--- Available data Enclosed Below ---

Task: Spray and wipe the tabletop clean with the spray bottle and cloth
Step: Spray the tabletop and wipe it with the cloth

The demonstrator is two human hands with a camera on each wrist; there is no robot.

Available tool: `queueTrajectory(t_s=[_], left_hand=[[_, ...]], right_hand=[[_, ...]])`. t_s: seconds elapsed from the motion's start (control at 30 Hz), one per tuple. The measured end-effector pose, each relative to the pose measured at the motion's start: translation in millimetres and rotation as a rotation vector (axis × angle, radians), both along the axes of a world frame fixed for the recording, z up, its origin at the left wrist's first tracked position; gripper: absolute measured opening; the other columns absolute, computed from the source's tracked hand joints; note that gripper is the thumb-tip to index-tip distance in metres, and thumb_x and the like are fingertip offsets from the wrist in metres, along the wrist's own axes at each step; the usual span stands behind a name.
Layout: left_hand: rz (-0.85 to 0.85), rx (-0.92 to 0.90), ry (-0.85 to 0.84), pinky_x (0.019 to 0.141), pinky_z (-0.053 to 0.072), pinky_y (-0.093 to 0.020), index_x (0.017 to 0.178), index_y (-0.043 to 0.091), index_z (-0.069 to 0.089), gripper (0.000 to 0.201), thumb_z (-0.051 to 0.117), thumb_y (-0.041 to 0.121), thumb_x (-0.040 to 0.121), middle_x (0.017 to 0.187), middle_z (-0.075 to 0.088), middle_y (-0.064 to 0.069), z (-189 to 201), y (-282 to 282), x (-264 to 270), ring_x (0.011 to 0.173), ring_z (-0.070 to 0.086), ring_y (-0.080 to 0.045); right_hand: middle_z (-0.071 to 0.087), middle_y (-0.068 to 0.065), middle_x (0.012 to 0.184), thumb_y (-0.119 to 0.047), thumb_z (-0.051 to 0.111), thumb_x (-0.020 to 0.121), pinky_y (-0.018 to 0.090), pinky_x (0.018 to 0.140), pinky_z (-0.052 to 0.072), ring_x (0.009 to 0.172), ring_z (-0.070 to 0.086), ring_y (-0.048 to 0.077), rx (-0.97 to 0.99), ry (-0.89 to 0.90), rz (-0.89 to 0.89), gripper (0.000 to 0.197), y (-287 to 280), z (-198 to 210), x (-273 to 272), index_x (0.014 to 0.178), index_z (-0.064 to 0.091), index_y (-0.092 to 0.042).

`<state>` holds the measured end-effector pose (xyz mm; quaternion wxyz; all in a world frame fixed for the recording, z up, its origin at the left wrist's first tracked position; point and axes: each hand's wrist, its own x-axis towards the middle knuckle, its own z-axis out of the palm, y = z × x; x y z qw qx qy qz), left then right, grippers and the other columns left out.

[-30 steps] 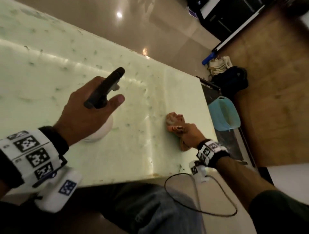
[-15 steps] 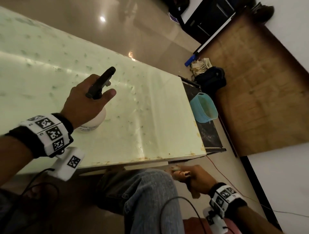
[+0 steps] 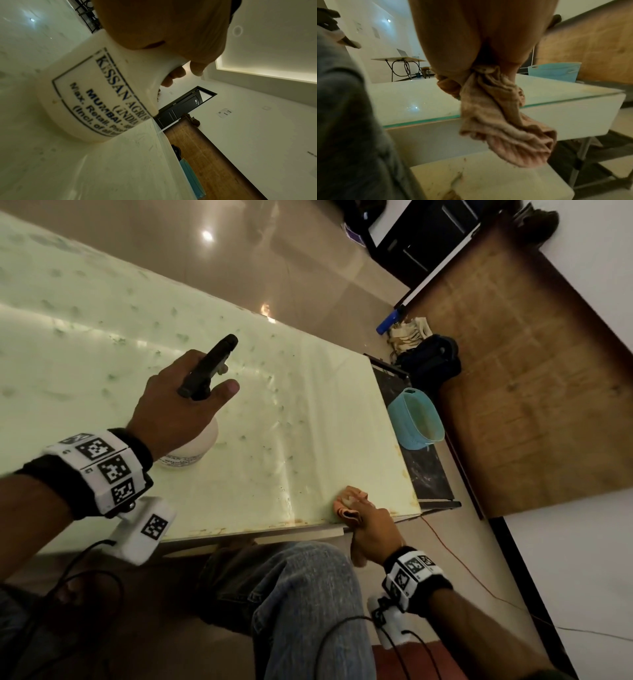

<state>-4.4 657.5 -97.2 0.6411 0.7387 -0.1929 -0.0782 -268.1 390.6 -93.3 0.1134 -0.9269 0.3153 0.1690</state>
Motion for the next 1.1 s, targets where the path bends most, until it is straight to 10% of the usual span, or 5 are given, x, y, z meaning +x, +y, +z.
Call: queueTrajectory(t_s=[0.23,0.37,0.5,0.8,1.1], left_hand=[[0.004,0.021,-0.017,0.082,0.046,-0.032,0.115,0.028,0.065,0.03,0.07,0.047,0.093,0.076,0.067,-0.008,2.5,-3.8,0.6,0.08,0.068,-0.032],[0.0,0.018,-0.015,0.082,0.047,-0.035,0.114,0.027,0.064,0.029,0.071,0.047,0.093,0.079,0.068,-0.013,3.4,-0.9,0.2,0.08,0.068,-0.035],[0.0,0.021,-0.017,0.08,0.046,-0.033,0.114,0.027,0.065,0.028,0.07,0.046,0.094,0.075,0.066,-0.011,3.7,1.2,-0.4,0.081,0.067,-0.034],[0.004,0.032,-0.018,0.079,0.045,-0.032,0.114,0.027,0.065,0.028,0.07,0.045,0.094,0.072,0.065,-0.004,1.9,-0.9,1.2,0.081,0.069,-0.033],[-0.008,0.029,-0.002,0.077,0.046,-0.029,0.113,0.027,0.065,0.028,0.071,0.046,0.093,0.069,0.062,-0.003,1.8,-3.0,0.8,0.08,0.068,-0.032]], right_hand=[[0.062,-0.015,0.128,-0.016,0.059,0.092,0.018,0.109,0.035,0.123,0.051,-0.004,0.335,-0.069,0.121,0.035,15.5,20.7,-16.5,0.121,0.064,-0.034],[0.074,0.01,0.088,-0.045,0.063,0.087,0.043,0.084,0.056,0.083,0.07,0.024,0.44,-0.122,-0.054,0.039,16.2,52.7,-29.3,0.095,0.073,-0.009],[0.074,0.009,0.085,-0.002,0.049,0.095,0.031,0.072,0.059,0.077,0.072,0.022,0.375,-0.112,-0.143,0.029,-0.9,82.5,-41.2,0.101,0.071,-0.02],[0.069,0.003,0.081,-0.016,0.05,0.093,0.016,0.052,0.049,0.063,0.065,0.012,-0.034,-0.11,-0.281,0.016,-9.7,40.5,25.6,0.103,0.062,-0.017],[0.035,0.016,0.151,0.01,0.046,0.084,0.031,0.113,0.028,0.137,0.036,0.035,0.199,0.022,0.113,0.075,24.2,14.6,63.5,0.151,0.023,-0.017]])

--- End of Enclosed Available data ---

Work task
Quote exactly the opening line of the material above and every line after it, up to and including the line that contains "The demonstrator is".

Exercise output
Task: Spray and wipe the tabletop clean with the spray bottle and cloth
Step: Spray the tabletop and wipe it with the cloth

The demonstrator is two human hands with a camera on each wrist; there is no robot.

The output requires no further additions.